With a focus on small business, the DAC program has been a vehicle for small domestic vendors to transition their products to the acquisition cycle. It was funded through fiscal year 2012.

In response to requests for snipers' ghillie suits, Source One, a small business in Florida, submitted a response. PEO Soldier sponsored the proposal.

Nguyen took on the project and collaborated with RDECOM and Source One to deliver the ghillie suit as quickly as possible. PEO Soldier received $185,000 to purchase suits for testing. Nguyen oversaw testing and evaluation.

The project was completed in 10 months, a record time. The fire-resistant ghillie suit is now being fielded at the U.S. Army Sniper School at Fort Benning, GA, at the U.S. Marine Corps Scout Sniper School at Marine Corps Base Quantico, VA, and at the Special Operations Target Interdiction Course at Fort Bragg, NC.

"It is unknown how many Soldiers and Marines may be saved by this, but if even one life is saved, it is money well spent," Everett said.

Since beginning, the DAC program has saved an estimated $375 million in DOD research and development by avoiding manufacturing, procurement, and lifecycle support costs. Additionally, more than 2,000 proposals have been evaluated and 130 projects have been funded from 35 states and the District of Columbia.

More than 70 percent of the awarded projects have been to American small- and medium-size businesses, and more than 25 percent to non-traditional defense companies.
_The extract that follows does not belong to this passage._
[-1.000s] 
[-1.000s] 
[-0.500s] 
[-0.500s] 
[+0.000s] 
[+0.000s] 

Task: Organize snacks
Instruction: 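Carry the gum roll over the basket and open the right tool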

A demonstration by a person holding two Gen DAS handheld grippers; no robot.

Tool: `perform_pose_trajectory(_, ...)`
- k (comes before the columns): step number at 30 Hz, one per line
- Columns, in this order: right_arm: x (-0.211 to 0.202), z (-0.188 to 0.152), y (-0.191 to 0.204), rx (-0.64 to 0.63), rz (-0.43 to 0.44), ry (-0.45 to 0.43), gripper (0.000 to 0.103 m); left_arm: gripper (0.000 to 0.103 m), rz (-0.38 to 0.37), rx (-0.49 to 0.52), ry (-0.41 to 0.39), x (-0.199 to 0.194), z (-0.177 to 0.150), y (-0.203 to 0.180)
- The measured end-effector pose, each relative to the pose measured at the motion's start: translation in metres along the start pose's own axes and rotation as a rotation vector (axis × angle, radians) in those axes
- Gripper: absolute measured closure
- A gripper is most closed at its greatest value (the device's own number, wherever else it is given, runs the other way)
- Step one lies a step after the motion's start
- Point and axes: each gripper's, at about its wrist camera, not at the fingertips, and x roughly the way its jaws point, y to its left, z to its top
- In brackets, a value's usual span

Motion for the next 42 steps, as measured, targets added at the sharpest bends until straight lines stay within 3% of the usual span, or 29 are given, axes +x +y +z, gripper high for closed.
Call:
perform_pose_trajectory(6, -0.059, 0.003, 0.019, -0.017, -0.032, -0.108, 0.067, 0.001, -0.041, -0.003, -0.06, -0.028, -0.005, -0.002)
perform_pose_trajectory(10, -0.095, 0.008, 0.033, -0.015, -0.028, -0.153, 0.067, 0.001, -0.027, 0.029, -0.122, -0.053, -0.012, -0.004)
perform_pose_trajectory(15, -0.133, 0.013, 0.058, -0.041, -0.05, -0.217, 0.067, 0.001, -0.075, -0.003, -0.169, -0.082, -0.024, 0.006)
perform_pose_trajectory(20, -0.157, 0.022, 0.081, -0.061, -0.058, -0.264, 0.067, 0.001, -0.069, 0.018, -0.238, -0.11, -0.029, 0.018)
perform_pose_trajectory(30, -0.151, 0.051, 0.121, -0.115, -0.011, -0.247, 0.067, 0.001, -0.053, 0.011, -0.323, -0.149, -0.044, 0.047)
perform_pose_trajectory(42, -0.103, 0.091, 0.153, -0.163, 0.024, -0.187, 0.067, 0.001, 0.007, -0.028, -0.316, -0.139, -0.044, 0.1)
Twenty-three projects have been deployed to Operation Enduring Freedom and Operation Iraqi Freedom.

Foreign comparative testing
FCT's mission is to find and evaluate "here and now" solutions to meet the operational needs of American service members so that Soldiers have the technology they need to remain dominant on the battlefield and return home safely, regardless of the origin of that technology, Everett said. OSD has leveraged new and evolving technology through FCT since 1980.
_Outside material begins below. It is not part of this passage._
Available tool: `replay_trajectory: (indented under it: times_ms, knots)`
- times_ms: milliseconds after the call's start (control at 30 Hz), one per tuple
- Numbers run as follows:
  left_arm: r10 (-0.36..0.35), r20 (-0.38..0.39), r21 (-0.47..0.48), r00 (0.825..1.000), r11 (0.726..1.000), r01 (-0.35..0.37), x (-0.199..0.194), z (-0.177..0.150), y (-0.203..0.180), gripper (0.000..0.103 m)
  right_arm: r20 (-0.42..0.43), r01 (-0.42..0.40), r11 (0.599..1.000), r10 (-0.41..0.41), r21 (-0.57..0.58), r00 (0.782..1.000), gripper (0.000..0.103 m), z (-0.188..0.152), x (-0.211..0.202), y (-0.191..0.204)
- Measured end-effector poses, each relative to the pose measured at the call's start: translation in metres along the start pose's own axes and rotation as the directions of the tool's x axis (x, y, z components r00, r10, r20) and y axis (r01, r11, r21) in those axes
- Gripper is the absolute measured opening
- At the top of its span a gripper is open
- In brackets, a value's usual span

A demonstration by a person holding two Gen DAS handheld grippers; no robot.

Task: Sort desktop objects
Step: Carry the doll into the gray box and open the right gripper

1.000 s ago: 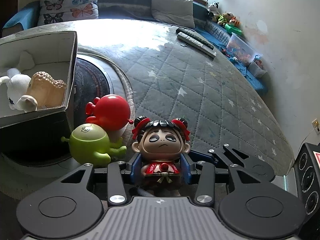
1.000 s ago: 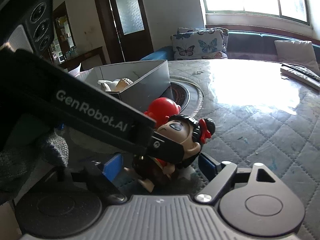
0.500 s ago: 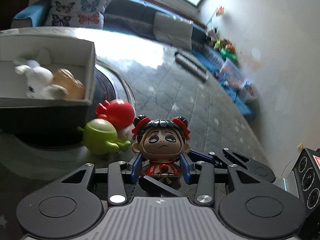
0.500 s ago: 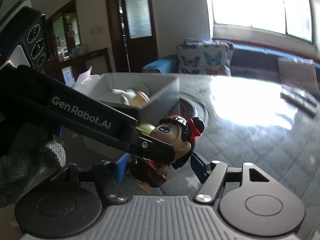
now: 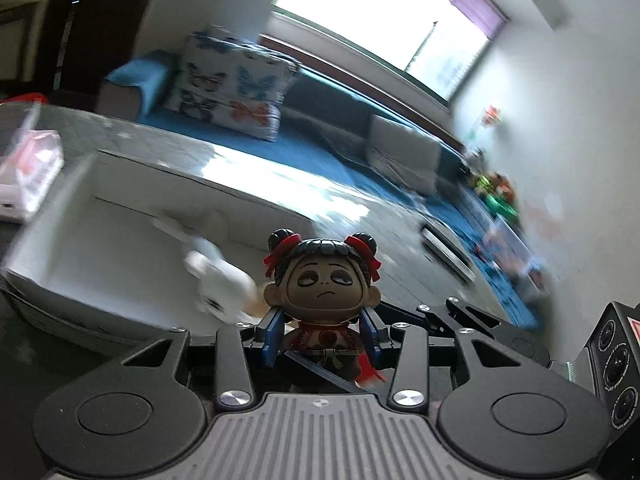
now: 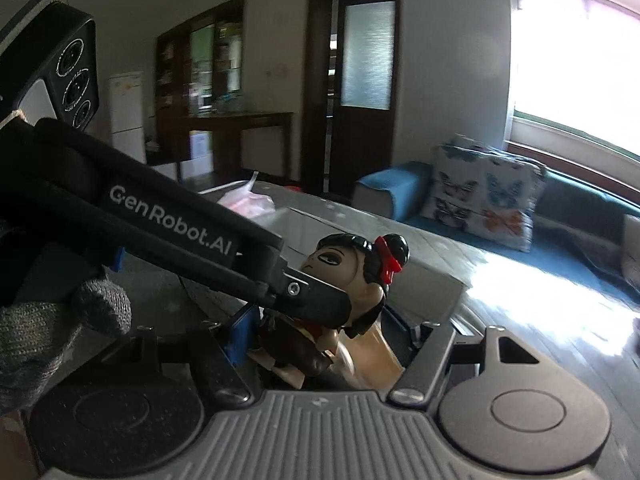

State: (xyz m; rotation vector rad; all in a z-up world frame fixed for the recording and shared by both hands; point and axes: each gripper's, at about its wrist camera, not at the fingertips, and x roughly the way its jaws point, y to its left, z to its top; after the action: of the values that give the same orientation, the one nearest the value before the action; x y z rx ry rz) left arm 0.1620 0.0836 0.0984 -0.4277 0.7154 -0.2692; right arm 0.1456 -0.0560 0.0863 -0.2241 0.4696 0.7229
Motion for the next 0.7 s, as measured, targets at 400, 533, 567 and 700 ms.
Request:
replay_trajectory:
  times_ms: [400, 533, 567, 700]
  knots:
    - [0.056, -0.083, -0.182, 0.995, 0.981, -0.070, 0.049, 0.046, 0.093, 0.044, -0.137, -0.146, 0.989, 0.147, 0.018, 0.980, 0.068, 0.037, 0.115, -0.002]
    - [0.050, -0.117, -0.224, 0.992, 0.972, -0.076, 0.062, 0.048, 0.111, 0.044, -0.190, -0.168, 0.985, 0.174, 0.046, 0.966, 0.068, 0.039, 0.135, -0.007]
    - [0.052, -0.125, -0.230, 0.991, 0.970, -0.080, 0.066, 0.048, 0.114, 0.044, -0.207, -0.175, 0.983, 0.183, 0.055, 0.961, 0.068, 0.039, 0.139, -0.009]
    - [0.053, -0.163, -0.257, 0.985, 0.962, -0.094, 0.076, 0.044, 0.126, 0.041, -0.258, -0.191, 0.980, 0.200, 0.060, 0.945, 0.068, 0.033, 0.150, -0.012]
The program encourages international cooperation and helps reduce overall DOD acquisition costs by funding the testing of foreign non-developmental items, commercial-off-the-shelf items, or those items in a late state of the development process that demonstrate the potential to satisfy the U.S. military's needs.

The program has brought U.S. forces the benefit of 105 items that were tested and deployed in the last 12 years. They include enhanced body armor from Germany; a mine-clearing system from Denmark; and a bunker-busting, multi-purpose rocket warhead from Norway. Other examples include advances in lightweight body armor and lighter, longer-lasting rechargeable batteries.

For West's FCT project, he said the enhanced fuze warhead provides a capability to dial in a delay for a rocket warhead, allowing users to select where to detonate the round. Pilots had this capability 20 years ago, but it suffered from poor reliability and safety risks.

Users can engage all targets with one rocket, whether under light brush cover, in a vehicle, inside a structure, or out in the open, West said. This reduces the number of rounds the user needs to fly with, which can also reduce weight.